第5章 街へ
目は口ほどに物を言う。
が、右隣を歩く煉獄さんのそれを確認する為には、彼の顔を此方に向ける必要がある。
そもそもの話、煉獄さんの唯一残された右眼とは普段から視線の合わない事が多い。
つまり、結局のところ見えようが見えなかろうが、彼が何を思って私を下の名前で呼ぼうとしているのかなんて、皆目検討もつかないのだった。
つらつらとそんな事を思いながら黙って煉獄さんの横顔を眺めていると、彼がクルリと此方を向いた。

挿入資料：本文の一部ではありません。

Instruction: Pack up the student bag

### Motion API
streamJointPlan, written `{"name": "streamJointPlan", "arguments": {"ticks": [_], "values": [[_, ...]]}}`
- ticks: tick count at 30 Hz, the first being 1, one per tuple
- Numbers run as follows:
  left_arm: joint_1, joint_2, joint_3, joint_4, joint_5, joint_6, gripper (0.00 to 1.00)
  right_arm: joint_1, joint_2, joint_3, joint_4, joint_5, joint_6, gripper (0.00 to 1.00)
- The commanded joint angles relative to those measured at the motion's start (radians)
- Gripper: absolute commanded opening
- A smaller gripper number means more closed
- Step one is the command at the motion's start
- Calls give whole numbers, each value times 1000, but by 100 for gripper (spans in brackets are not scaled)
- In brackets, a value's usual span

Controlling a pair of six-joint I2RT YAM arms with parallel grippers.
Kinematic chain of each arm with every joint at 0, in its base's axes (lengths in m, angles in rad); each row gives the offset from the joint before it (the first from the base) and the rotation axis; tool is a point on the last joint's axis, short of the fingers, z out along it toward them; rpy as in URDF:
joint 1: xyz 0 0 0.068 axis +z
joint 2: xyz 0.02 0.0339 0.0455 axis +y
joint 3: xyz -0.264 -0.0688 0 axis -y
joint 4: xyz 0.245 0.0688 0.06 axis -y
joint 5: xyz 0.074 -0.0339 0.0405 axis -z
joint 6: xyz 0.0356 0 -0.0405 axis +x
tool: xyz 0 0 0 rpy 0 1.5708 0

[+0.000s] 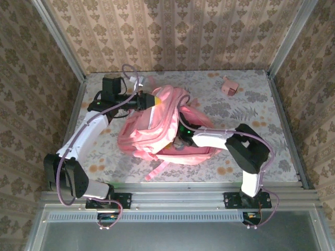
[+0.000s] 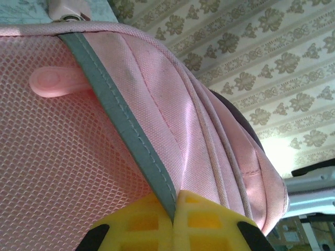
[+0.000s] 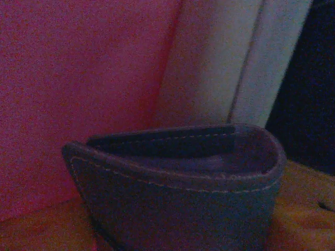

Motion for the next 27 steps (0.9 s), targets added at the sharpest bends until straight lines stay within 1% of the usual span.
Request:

私を見下ろす煉獄さんの眉は若干ハの字になり、何となく肩も落ちている。
「駄目だろうか?」
「え、あ、いえ・・・駄目じゃないです」
「そうか!ありがとう!」
私の返事に煉獄さんのしょんぼりとしていた空気が、一気にパァーッと明るくなった。
「名前」
「は、はい?」
「名前!」
「・・・何ですか?」
「名前!良い名だな!」
「ありがとう、ございます?」
「うむ!」
あれ?
彼はこんなに表情豊かな人だっただろうか?
破顔する煉獄さんを見ていたら、酷く胸が騒いで仕方がない。